As readers we are always able to look back fondly at a book or series that we felt we grew up with. It could range from the picture books you read as a kid (Berenstain Bears for the win!) or the first chapter books that you remember getting lost in (Little House books!). Whatever that book or series may be, you hold a special place for it. As an adult you may collect it, and eventually hope to pass that love down to the children in your life (your own children, nieces, nephews, etc). While I was a very avid reader as a child, knocking out the Little House books at a pretty young age, I can honestly say that I grew up Harry Potter.
Shocking right? What "millennial" (blech, I hate that word but I am technically classified as one) hasn't said that they grew up Potter and that Harry Potter was life, but it's the truth. I grew up Potter and I am not ashamed.

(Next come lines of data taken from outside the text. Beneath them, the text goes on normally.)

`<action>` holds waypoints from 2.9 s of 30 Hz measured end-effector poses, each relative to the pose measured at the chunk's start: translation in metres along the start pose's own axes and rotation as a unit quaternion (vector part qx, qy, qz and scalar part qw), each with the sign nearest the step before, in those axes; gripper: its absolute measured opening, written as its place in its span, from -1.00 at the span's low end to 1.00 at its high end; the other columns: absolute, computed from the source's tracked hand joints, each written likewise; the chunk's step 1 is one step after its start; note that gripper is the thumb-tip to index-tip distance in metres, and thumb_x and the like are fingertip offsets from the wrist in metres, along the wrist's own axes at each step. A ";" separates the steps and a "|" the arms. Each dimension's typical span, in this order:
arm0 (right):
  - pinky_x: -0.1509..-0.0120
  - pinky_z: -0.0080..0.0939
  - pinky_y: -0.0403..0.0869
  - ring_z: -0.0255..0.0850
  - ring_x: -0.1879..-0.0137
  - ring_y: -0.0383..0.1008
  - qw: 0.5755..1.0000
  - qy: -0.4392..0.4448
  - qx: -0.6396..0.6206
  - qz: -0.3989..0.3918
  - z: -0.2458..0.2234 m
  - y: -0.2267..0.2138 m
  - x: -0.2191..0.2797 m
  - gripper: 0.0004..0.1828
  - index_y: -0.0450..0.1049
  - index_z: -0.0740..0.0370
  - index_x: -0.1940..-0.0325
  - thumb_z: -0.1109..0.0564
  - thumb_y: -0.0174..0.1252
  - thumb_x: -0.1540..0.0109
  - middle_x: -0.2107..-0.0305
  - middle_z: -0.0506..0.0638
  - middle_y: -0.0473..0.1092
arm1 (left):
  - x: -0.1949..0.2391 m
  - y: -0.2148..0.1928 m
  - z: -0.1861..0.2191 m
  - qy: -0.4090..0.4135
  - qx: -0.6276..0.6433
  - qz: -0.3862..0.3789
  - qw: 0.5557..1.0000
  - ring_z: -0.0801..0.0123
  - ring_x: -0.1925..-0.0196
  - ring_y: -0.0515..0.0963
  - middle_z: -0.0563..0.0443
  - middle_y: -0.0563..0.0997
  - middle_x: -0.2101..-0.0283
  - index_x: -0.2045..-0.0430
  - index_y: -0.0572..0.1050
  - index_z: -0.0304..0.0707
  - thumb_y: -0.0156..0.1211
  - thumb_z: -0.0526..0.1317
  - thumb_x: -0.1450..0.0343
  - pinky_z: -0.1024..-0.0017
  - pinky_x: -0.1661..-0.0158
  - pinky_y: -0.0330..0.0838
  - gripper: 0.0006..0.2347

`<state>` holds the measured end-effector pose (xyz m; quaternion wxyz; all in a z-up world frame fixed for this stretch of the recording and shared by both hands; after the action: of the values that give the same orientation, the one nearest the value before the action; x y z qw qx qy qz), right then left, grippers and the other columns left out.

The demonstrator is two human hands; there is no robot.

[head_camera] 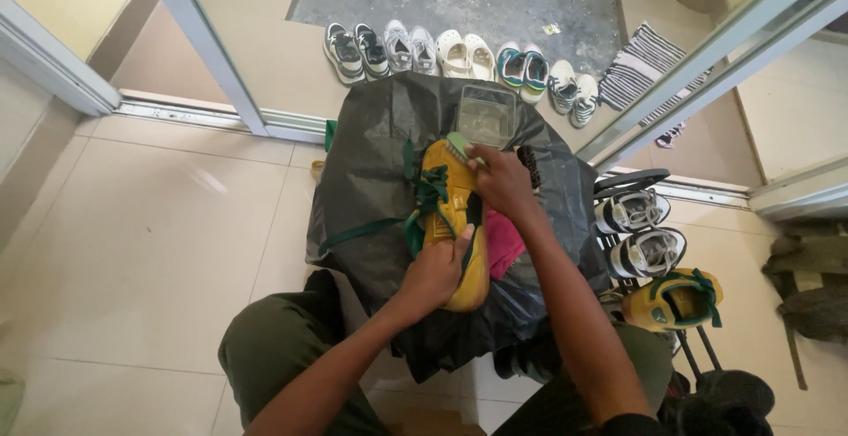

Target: Cleaning a yellow sneaker using a brush and a cloth.

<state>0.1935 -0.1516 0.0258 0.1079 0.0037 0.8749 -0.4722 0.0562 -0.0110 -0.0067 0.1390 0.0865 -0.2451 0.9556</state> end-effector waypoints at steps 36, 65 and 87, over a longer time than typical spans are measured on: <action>0.27 0.36 0.45 0.44 0.28 0.51 0.995 -0.072 0.023 -0.069 -0.022 -0.039 0.069 -0.80 0.53 0.07 0.01 0.18 0.08 -0.31 0.46 0.34 0.51 | 0.010 -0.005 0.022 0.019 -0.113 0.074 0.991 -0.12 0.42 0.69 -0.41 0.59 0.57 0.63 0.52 -0.36 -0.28 0.08 -0.64 0.19 0.55 0.54 -0.42; 0.44 0.24 0.43 0.39 0.44 0.46 0.991 -0.107 0.050 -0.065 0.006 -0.040 0.085 -0.78 0.46 -0.08 -0.07 0.15 0.01 -0.37 0.47 0.25 0.48 | 0.009 0.000 0.022 0.003 -0.150 0.046 0.988 -0.19 0.39 0.68 -0.37 0.58 0.55 0.57 0.54 -0.35 -0.30 0.13 -0.62 0.10 0.49 0.54 -0.42; 0.24 0.22 0.50 0.31 0.30 0.56 0.987 -0.097 0.067 -0.113 -0.026 -0.024 0.027 -0.83 0.43 -0.05 -0.02 0.10 0.01 -0.36 0.44 0.20 0.51 | 0.011 -0.009 0.024 -0.001 -0.122 0.032 0.992 -0.30 0.35 0.67 -0.44 0.57 0.56 0.61 0.51 -0.40 -0.31 0.11 -0.62 0.00 0.43 0.54 -0.41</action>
<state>0.1594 -0.1461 0.0536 0.1382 -0.1338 0.8213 -0.5371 0.0504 -0.0129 0.0211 0.1176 0.0622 -0.3622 0.9225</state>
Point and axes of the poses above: each hand's wrist, its own x-axis away from the middle knuckle, its own y-axis out of the palm, z = x × y, the point moved 6 cm from there along -x, towards the middle knuckle
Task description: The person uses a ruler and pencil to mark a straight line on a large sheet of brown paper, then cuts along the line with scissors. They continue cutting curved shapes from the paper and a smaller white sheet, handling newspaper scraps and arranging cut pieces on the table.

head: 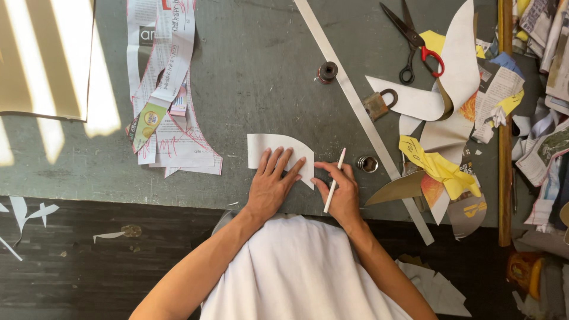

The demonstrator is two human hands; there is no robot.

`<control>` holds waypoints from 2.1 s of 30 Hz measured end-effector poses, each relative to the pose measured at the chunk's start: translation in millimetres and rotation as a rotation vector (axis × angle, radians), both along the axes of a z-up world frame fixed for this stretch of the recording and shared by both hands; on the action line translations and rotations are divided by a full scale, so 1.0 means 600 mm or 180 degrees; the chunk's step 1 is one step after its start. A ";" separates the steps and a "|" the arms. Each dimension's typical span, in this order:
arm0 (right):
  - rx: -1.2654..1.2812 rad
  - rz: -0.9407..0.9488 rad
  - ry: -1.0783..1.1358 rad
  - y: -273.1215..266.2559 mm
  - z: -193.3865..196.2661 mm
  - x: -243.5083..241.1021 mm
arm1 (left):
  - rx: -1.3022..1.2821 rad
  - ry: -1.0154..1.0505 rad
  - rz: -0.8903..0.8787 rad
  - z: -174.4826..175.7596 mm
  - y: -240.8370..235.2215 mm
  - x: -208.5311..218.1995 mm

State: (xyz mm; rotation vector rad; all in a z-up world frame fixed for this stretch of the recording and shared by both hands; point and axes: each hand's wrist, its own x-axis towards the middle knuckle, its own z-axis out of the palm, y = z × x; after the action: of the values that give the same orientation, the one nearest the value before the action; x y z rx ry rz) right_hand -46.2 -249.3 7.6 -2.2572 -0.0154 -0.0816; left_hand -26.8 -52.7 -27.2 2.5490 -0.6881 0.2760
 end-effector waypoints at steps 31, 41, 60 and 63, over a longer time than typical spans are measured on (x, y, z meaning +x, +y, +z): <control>-0.0271 0.0004 -0.0283 -0.040 0.040 0.102 | -0.0139 0.0182 0.0037 0.029 -0.008 0.003; -0.0701 0.0208 -0.0589 -0.005 0.003 0.347 | 0.0342 0.0425 0.0022 0.010 -0.012 0.002; -0.0176 0.1501 -0.0228 0.041 0.051 0.102 | -0.0517 0.0461 0.0227 0.021 0.000 0.011; -0.0078 0.1459 0.0051 0.027 0.044 0.097 | -0.0701 0.0869 0.0069 0.041 0.020 0.017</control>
State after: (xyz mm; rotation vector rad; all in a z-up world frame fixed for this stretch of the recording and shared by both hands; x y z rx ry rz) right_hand 11.7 -233.1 33.9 -2.2230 -0.5240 0.1822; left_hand -16.7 -40.6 -2.3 2.3256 -0.4967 0.0075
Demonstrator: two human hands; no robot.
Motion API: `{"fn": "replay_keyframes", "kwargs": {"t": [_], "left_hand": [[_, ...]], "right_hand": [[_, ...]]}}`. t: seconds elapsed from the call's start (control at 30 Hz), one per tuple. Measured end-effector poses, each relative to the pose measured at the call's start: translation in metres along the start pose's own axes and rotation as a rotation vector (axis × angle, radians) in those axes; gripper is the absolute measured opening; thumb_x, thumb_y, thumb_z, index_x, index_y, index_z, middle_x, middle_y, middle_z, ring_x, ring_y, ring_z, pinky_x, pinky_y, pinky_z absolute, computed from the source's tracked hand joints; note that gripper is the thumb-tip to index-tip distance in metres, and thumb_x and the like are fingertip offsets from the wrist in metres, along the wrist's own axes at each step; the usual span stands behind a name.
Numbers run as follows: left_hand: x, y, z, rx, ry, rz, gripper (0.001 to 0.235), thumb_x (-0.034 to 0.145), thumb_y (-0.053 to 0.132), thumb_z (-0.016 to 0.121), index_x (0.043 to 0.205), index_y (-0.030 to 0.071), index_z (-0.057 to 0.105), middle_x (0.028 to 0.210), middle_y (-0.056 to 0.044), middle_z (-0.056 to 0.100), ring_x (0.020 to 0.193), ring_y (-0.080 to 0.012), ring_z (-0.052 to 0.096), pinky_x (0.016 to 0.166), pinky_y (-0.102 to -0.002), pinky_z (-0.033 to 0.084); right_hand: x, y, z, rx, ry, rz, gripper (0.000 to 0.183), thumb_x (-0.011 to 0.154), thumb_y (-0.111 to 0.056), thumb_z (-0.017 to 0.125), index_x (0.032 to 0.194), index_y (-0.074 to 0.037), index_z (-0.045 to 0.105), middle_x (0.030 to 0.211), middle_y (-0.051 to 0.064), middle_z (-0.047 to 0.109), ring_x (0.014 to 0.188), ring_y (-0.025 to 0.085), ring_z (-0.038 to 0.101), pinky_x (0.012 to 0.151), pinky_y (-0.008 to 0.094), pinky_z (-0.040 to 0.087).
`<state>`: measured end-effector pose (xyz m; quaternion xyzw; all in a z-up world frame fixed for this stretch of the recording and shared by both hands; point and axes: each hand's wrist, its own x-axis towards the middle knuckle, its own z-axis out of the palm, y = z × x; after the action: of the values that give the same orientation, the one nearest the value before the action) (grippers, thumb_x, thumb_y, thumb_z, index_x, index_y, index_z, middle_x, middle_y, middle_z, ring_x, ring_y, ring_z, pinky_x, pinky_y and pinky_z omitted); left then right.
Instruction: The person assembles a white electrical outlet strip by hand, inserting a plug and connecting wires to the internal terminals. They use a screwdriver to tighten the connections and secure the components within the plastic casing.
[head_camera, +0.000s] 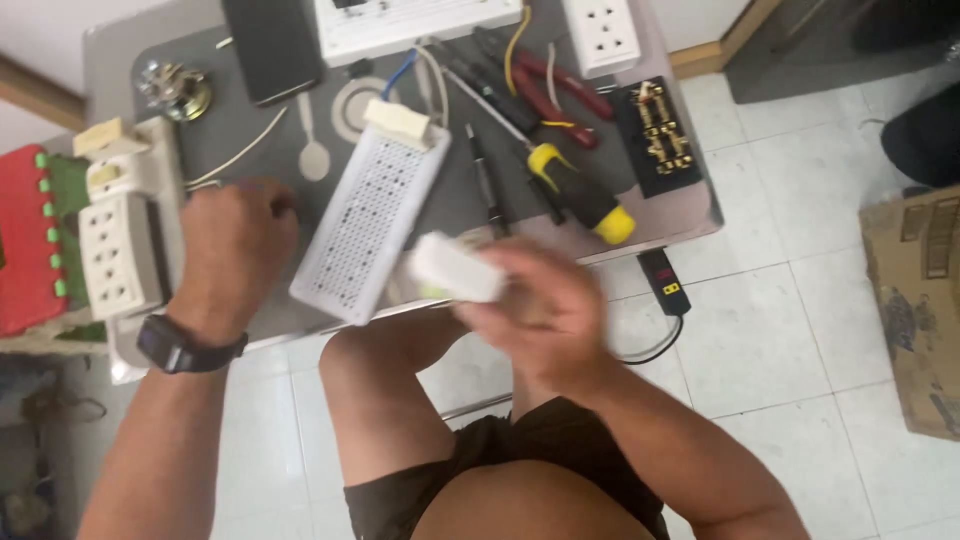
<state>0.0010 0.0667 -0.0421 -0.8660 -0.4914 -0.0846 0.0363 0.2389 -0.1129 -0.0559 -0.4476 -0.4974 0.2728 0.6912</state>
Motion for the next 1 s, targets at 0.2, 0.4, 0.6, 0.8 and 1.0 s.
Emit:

When we say we grew up with this series I think that we all mean it a little differently. Some started reading it the day it came out in 1997. Now, let me tell you, my parents would not have let their 8 year old read Harry Potter. They were unsure about it and I don't blame them. There was a lot of talk about the magic and what it would do to children, and I don't think they were wrong at all to wait. I don't think I was quite ready then. Thanks for being a bit strict about it mom and dad, I wasn't fully prepared for Harry Potter.
Others who say that they have grown up Harry Potter refer to the movies. As a child who did get into this series around the same time as the release of the 1st movie I must say, I get it. I didn't start reading it because of the movie, but I can see the appeal. How many times do we see a TV show or movie and decide we want to look further into it? I do this all the time. But no, this is not how my journey with Harry Potter started.
I started reading Harry Potter in 2000, right before Goblet of Fire came out. I remember it well. My dad had finally said we could maybe read it, if my mom read it first and approved (and that's how my mom got suckered into the series). This became the rule of the house. My mom always had to read the book before we did so that she could make sure it was appropriate for us (eventually I think she just started using that rule so that she got the book first...). I was pretty excited. I remember starting this series because this was also the year that I stopped being home-schooled and started public school. I was definitely nervous and not fully sure I wanted to start this new part of my life, but I started to feel like I was doing the same thing as Harry (minus being at Hogwarts) and looked on this as a new adventure.
The more I read the more I found that I could relate to this young boy. I started to match up to him in ages as the books started taking a little bit longer to release. I found an escape when I was still trying to figure things out. I found friends, and honestly felt a little more comfortable with being out in this new experience because of Harry. Even though Harry is fighting for the school and against Voldemort he also experienced a lot of the same adolescence that I was going through.
And then...came The Order of the Phoenix.
Now, at this point we knew without a shadow of a doubt that we wanted to continue on with this series. Because we were so sure of this we pre-ordered books from that point on. There was no way we would be able to wait on the library hold list. WE NEEDED THE BOOKS RIGHT AWAY! You know the feeling.
The Order of the Phoenix is the first book I remembered crying in. I started to relate to something way more than I had ever even imagined that I would; the loss of a loved one. This book has been out for 13 years now, do I still need to hide who died here? I mean you have either seen the movies or read the books right? Well...the death of Sirius hit me hard. At this point in my life I was getting close to the 1 year anniversary of my dad's death. I think that was the moment that I found I related to Harry the most as he watched his beloved guardian die. Now, let me get this straight...my dad was not killed by a death eater. His death was due to cancer, but even so...I understood. I understood the hurt and the pain and the need to try to make it better even though there's no way to really do that. I could relate and I felt a little less alone.
In 2003 I really felt like I understood Harry. And in 2003 I become 150% more invested in reading his adventures in bringing good to the world and defeating Lord Voldemort.
2007, the year the last book was released...well, that was the year I graduated high school. I read as Harry and his friends fought for their lives, and then I watched as their lives started all over. At that same time I felt like my life was starting all over. I wasn't necessarily going to the college that I had intended to at that point, but it was still a whole new world. I felt like I ended an era with Harry.
Obviously there were still the movies at that point, which I deeply enjoyed, but I grew up Potter. I grew up with the books. Harry Potter was there for a lot of tough situations in my life, and I am so happy for that.
So naturally, I have been like a kid at Christmas lately. Seeing new books by JK Rowling, a play, a new movie series to look forward to. I am so excited to get to be treated to this world again; a world that gave me temporary relief from the real world when I needed it most.
I grew up Potter! Did you?
What book or series do you feel like you grew up with?